> _WORK INSTRUCTIONS_: Repeat the data exactly as given below, dropping every picture.

> _EXERCISE MATERIALS_:
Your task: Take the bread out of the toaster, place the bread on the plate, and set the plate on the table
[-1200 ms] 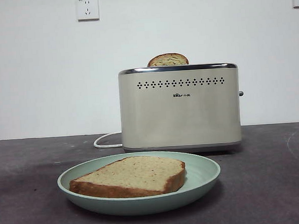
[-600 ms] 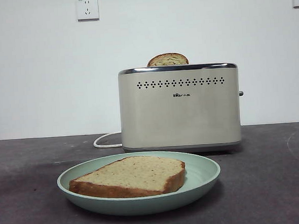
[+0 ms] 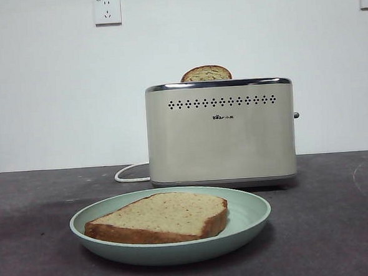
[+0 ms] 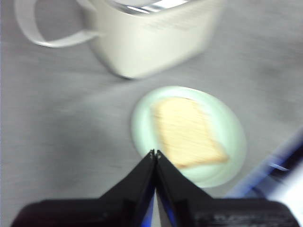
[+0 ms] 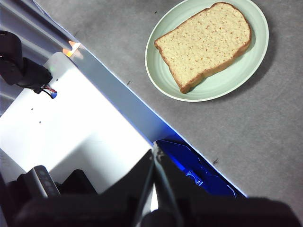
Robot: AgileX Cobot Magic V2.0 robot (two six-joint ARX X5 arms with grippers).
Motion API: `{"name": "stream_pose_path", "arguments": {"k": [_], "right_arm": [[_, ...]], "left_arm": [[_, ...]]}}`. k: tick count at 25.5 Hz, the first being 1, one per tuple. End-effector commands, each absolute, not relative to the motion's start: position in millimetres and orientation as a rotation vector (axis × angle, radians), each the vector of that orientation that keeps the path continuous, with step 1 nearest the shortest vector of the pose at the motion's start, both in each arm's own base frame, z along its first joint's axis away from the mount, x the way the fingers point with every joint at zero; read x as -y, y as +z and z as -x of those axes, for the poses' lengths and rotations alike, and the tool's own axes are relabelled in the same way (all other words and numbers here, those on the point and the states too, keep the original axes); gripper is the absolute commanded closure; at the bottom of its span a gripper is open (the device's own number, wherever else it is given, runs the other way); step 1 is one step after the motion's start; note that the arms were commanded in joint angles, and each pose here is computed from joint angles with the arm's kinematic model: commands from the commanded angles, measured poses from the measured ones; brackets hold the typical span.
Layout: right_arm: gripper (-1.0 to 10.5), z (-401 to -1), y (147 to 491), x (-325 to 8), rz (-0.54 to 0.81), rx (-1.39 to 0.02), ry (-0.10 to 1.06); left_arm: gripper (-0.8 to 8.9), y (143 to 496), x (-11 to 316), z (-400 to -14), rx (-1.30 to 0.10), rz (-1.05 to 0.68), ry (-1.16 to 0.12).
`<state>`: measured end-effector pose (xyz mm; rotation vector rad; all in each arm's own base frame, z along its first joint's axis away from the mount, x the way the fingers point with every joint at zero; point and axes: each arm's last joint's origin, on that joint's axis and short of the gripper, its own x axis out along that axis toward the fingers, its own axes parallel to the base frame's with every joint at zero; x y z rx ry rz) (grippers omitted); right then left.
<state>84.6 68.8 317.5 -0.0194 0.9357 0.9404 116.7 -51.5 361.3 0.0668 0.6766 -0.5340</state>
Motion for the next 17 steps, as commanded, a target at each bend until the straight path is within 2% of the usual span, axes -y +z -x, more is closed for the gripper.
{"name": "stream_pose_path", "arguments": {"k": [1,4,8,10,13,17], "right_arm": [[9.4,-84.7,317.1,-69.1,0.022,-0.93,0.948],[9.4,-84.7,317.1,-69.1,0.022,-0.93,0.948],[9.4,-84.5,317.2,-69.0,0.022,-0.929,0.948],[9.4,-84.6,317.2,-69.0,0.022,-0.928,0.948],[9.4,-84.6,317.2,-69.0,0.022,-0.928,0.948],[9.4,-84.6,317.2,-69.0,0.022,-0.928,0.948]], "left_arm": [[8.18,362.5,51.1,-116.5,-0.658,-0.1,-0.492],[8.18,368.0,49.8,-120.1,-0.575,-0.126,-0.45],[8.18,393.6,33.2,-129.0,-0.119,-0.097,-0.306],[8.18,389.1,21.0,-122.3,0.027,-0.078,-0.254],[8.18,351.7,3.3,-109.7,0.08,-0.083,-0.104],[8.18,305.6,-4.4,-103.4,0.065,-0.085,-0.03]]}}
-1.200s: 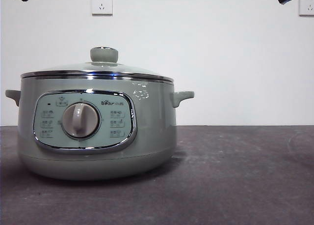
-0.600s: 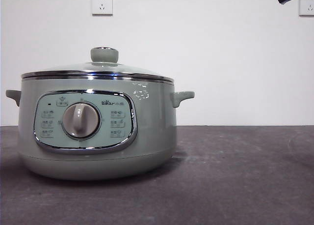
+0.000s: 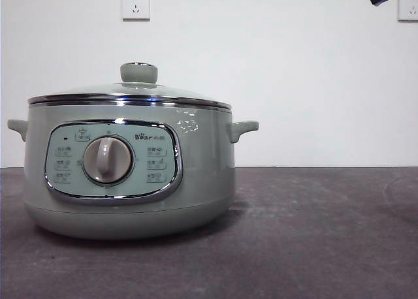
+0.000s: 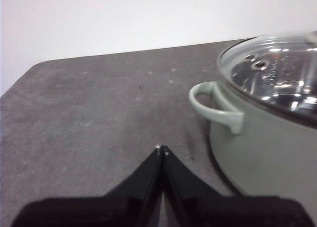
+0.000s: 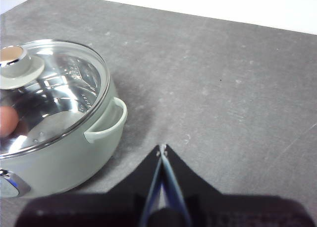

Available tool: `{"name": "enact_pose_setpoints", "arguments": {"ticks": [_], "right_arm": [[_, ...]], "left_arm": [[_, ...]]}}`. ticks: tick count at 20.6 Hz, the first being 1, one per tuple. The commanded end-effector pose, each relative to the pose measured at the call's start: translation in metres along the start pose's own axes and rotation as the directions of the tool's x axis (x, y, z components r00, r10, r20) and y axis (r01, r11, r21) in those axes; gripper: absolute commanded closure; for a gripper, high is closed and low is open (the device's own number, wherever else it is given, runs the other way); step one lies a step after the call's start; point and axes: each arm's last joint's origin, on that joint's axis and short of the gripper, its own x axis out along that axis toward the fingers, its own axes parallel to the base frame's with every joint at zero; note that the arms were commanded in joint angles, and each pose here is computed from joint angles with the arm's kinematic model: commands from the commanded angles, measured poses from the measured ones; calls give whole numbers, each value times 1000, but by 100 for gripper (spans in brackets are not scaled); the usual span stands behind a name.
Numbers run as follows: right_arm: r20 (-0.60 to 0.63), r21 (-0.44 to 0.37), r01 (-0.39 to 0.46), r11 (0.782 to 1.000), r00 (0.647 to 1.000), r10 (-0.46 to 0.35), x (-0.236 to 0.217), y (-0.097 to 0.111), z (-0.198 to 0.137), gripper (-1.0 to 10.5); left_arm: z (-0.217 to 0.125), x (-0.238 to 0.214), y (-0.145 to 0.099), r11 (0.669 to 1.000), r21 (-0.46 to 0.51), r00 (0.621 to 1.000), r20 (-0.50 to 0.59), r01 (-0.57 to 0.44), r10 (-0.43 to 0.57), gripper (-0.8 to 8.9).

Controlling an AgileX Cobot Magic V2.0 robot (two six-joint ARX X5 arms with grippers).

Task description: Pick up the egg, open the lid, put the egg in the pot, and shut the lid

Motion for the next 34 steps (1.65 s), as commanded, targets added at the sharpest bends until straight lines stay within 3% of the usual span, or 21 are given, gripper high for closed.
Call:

> _ANSWER SPACE_:
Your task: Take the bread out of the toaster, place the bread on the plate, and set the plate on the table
[-1200 ms] 
[-600 ms] 
[+0 ms] 
[+0 ms] 
[+0 ms] 
Robot: AgileX Cobot Magic V2.0 robot (two six-joint ARX X5 arms with grippers).
Motion API: `{"name": "stream_pose_path", "arguments": {"k": [_], "right_arm": [[_, ...]], "left_arm": [[_, ...]]}}`. k: tick count at 25.5 Hz, the first being 1, one per tuple. End-effector commands, each absolute, not relative to the motion's start: position in millimetres and orientation as a rotation vector (axis × angle, radians), each the vector of that orientation that keeps the path continuous, with step 1 nearest the shortest vector of the pose at the motion's start, both in each arm's own base frame, z along its first joint's axis away from the mount, x the way the fingers point with every joint at zero; read x as -y, y as +z and z as -x of those axes, for the poses' lengths and rotations alike, and the tool's own axes are relabelled in the same way (all other words and numbers here, those on the point and the states too, keep the original axes); gripper is the absolute commanded closure; at the bottom of its span a gripper is open (the device's own number, wherever else it is given, runs the other way); step 1 is one step after the motion's start; note that the arms were commanded in joint angles, and each pose here is computed from joint angles with the arm's kinematic model: commands from the commanded angles, measured poses from the measured ones; brackets hold the typical span.
Layout: right_arm: gripper (-1.0 to 10.5), z (-401 to -1), y (147 to 491), x (-325 to 8), rz (-0.54 to 0.81), rx (-1.39 to 0.02), ry (-0.10 to 1.06); left_arm: gripper (-0.8 to 8.9), y (143 to 496), x (-11 to 316), z (-400 to -14), rx (-1.30 to 0.10), rz (-1.05 to 0.68), ry (-1.16 to 0.12).
`<state>`: measured end-effector pose (xyz mm; rotation vector rad; all in each arm's own base frame, z along its first joint's axis away from the mount, x the way the fingers point with every joint at zero; point and axes: each arm's last joint's origin, on that joint's axis and short of the gripper, its own x axis out along that axis toward the fingers, its own axes parallel to the base frame's with every joint at zero; x y z rx ry rz) (grippers omitted); right then left.
<state>84.6 68.8 317.5 -0.0194 0.9357 0.9404 116.7 -51.5 361.3 0.0668 0.6766 -0.5340</state>
Motion for the next 17 steps, as commanded, a target at each bend until the straight path is within 2% of the usual span, axes -y +z -x, more is closed for the gripper.
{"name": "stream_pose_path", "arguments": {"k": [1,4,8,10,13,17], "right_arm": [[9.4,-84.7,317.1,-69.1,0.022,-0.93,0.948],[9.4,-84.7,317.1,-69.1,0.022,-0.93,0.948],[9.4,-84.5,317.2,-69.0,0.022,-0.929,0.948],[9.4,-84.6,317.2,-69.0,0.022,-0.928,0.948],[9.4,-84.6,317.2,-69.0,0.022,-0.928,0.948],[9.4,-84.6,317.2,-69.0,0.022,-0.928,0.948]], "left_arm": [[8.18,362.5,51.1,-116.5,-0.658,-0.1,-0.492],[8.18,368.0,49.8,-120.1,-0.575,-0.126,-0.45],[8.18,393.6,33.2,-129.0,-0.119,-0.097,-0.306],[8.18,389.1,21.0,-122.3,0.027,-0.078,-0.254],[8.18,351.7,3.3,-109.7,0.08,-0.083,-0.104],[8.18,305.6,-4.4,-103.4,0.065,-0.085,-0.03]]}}
-1.200s: 
-0.600s: 
+0.000s: 
+0.000s: 
+0.000s: 

Available tool: `{"name": "enact_pose_setpoints", "arguments": {"ticks": [_], "right_arm": [[_, ...]], "left_arm": [[_, ...]]}}`. ticks: tick count at 20.6 Hz, the first being 1, one per tuple. The commanded end-effector pose, each relative to the pose measured at the call's start: translation in metres along the start pose's own axes and rotation as the directions of the tool's x axis (x, y, z components r00, r10, r20) and y axis (r01, r11, r21) in those axes; gripper: absolute commanded closure; for a gripper, high is closed and low is open (the device's own number, wherever else it is given, runs the other way); step one lies a step after the call's start; point and axes: each arm's last joint's origin, on that joint's axis and short of the gripper, its own x axis out along that axis toward the fingers, its own axes parallel to the base frame's with every joint at zero; note that the arms were commanded in joint angles, and each pose here is computed from joint angles with the arm's kinematic model: commands from the commanded angles, measured poses from the measured ones; calls give whole numbers, each value times 1000, but by 100 for gripper (spans in brackets are not scaled); the usual span stands behind a name.
Numbers run as follows: right_arm: r20 (-0.60 to 0.63), r21 (-0.44 to 0.37), r01 (-0.39 to 0.46), r11 (0.782 to 1.000), r00 (0.647 to 1.000), r10 (-0.46 to 0.35), x (-0.236 to 0.217), y (-0.097 to 0.111), z (-0.198 to 0.137), gripper (-1.0 to 10.5); left_arm: z (-0.217 to 0.125), x (-0.238 to 0.214), y (-0.145 to 0.099), r11 (0.669 to 1.000), r21 (-0.46 to 0.51), r00 (0.621 to 1.000), r20 (-0.50 to 0.59), r01 (-0.57 to 0.44), r10 (-0.43 to 0.57), gripper (-0.8 to 8.9).

Controlling an AgileX Cobot Magic V2.0 robot (two six-joint ARX X5 arms with grippers).

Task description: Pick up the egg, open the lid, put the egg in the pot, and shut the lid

Motion for the next 34 steps (1.65 s), as commanded, targets added at the sharpest bends until straight lines stay within 3% of the usual span, or 21 are given, gripper high for closed.
Call:

No further response is required.